* _Work item_
Please give again, exactly, every line of the material from the one containing "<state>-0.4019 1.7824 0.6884" to the end, including both of those lines.

* _Provided material_
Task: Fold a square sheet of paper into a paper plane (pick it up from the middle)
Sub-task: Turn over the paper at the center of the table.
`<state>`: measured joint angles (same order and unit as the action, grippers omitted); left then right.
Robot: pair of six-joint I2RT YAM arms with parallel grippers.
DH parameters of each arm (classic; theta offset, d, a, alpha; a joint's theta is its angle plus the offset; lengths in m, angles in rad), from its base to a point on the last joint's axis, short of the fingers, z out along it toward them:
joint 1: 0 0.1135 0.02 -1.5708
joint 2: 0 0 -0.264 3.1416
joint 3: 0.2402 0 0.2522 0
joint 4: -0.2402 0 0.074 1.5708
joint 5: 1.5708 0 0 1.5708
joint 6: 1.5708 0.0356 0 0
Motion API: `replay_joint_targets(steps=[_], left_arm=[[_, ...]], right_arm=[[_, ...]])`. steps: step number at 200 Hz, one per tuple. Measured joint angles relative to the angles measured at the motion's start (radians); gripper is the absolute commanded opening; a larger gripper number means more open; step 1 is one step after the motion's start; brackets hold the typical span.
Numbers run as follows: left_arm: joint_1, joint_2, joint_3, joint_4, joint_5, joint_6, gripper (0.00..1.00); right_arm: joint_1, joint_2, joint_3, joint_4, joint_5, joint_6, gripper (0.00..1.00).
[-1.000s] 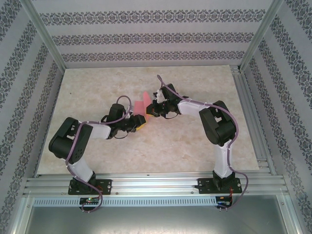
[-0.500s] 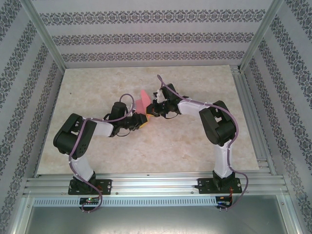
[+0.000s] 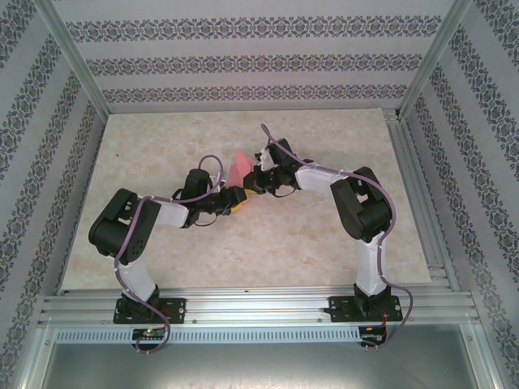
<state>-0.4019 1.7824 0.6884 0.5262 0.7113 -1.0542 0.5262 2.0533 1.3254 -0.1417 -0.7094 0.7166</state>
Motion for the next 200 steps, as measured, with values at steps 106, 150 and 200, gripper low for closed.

* _Response to the exercise_
<state>-0.4019 1.7824 0.6884 0.5262 0.7113 -1.0542 0.5262 2.0533 1.3254 -0.1417 -0.7094 0.7166</state>
Motion for the next 200 steps, as measured, with values at steps 106, 150 and 200, gripper low for closed.

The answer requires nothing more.